> **TRY IT**
A word-for-word copy of the line containing "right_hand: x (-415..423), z" and every following line to the end of the data below is all the answer should hold.

--*--

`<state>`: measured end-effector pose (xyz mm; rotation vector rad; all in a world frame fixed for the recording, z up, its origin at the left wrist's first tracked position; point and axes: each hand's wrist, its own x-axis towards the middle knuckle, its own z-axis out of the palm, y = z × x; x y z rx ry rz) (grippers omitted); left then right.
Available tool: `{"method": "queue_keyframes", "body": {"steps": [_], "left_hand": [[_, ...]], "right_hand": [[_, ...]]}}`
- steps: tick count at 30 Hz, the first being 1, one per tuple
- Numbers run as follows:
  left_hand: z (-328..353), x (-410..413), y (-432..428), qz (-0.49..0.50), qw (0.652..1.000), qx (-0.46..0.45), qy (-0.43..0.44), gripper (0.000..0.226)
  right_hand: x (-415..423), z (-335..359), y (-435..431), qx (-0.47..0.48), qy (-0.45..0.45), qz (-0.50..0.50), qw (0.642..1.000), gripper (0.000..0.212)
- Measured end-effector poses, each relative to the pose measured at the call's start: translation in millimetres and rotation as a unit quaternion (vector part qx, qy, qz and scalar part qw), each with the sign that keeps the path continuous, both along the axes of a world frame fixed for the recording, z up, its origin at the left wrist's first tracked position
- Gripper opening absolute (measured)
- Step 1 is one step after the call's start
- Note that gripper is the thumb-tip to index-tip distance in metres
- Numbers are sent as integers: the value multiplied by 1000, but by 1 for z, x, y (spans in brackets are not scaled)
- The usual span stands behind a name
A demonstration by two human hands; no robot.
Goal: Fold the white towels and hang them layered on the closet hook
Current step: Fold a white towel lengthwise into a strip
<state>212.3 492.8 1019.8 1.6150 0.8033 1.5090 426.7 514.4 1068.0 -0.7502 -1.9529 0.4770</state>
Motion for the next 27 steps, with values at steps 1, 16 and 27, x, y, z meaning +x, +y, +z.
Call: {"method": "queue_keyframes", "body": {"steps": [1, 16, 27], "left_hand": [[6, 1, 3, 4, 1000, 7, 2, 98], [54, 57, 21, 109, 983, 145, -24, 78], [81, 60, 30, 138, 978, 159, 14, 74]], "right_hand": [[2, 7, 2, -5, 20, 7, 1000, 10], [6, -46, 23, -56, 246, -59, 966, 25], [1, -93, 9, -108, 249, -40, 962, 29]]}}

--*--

> **RESULT OF THIS EXERCISE**
  right_hand: x (-415..423), z (-335..359), y (-435..431), qx (-0.47..0.48), qy (-0.45..0.45), qz (-0.50..0.50), qw (0.642..1.000), gripper (0.000..0.212)
- Measured end-effector poses, each relative to the pose measured at the call's start: translation in millimetres and rotation as a unit quaternion (vector part qx, qy, qz and scalar part qw), each with the sign that keeps the path continuous, both along the axes of a world frame fixed for the recording, z up, its origin at the left wrist's first tracked position
- Gripper opening absolute (measured)
- Step 1 is one step after the call's start
- Note that gripper is the thumb-tip to index-tip distance in metres
- Numbers are sent as integers: the value multiplied by 1000, but by 1 for z, x, y (spans in brackets are not scaled)
- The usual span stands behind a name
A demonstration by two human hands; no robot.
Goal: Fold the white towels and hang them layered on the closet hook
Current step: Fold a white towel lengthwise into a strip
<state>212.3 492.8 1019.8 1.6150 0.8033 1.5090 426.7 514.4 1068.0 -0.7502 -1.9529 0.4770</state>
Motion for the next 27 steps, with values at steps 1, 16 and 27, x, y, z meaning +x, +y, +z.
Call: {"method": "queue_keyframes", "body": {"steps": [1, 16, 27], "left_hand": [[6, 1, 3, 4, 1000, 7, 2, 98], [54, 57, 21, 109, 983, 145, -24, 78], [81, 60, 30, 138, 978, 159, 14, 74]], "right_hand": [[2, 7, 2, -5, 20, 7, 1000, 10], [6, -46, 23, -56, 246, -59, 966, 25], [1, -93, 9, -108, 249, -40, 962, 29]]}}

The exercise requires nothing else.